Off-pump Versus On-pump Coronary Artery Bypass Grafting in Frail Patients (FRAGILE)

A Multicenter, Prospective, Randomized, Clinical Trial Comparing Off-pump Versus On-pump Coronary Artery Bypass Grafting in Frail Patients

Frailty is defined as a geriatric syndrome of impaired resiliency to stressors (such as cardiac surgery) that has been delineated recently in the cardiovascular literature. One of the most controversial areas of cardiac surgery has been whether off-pump coronary artery bypass grafting (OPCAB) surgery is superior to conventional on-pump coronary artery bypass grafting (CABG) surgery. There is an ongoing debate about the benefits and disadvantages of OPCAB surgery and we believe that this remains an important technique for the improvement of coronary surgery. The benefits of CABG surgery in frail patients are still undetermined.
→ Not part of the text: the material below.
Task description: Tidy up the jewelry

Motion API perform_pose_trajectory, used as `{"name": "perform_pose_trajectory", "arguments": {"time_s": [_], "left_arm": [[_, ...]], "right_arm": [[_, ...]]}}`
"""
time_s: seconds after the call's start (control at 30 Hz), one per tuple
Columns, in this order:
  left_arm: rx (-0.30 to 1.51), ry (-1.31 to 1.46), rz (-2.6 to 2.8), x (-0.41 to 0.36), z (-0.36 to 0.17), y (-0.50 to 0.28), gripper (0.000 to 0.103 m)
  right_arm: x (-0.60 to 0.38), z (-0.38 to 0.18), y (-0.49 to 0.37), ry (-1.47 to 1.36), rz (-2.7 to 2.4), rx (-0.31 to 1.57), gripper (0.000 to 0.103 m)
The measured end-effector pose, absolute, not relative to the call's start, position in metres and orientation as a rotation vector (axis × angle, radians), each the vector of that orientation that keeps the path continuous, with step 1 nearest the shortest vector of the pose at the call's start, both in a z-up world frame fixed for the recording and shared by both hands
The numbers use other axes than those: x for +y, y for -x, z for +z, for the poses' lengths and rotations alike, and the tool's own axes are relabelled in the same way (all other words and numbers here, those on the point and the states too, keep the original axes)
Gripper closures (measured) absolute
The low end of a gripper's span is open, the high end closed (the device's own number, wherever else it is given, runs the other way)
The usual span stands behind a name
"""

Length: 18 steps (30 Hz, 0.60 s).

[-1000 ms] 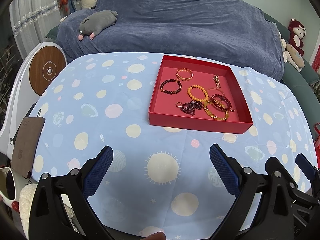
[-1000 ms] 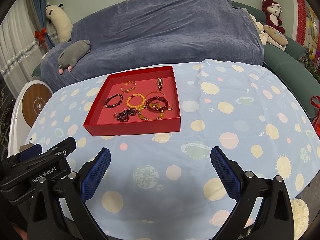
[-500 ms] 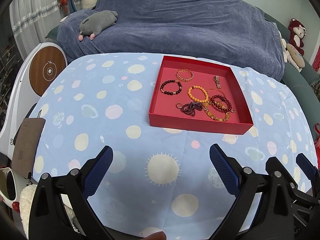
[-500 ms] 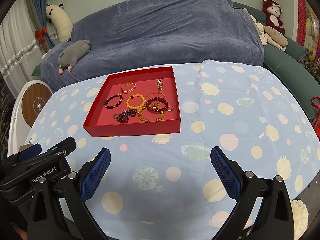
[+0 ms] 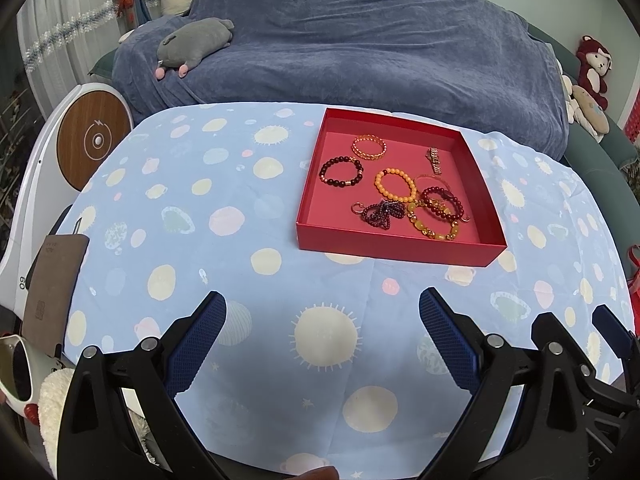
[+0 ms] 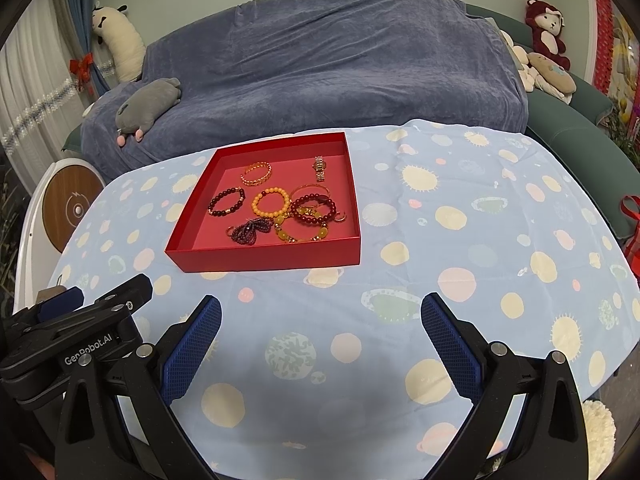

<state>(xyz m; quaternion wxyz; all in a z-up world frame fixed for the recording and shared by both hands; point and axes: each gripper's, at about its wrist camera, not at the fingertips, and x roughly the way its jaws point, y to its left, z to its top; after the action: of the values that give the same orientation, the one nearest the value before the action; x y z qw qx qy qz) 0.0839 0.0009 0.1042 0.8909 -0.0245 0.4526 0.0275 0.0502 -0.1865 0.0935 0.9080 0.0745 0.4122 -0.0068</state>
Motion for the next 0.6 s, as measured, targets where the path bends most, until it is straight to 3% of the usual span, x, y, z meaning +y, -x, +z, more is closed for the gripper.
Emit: {"name": "perform_pose_trajectory", "arguments": {"time_s": [0.6], "left_arm": [[0.920,0.040,0.062,-0.0024,0.1036,-0.0806,0.010]], "right_arm": [[-0.1846,0.0941,-0.0502,-0.152,-0.014,0.852,0.006]]}}
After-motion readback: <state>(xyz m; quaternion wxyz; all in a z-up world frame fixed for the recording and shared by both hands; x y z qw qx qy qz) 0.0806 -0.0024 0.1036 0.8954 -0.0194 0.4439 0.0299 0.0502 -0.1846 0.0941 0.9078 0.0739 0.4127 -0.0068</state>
The aim of this study is to clarify the potential benefit of OPCAB surgery in pre-frail and frail patients by comparing off-pump versus on-pump CABG in these patients.

Study Overview

• Status: Active, not recruiting
• Conditions: Coronary Artery Disease; Frail Elderly
• Intervention / Treatment: Other: Off-pump coronary-artery bypass grafting; Other: On-pump coronary-artery bypass grafting

Detailed Description

The FRAGILE protocol is a national multicenter randomized controlled trial (RCT), conducted in 6 Brazilian institutions. The study is already approved by a certified ethics committee. Funding is provided by a grant from São Paulo Research Foundation (FAPESP), which otherwise will not have any role in the conduct of the study nor in the analysis nor in the reporting of data. A confidentiality agreement regarding data use and the data safety will be monitored by an independent monitoring board. All the authors will provide revisions and comments and be testifying for the accuracy and completeness of the report, as well as for the fidelity of the report to the study protocol.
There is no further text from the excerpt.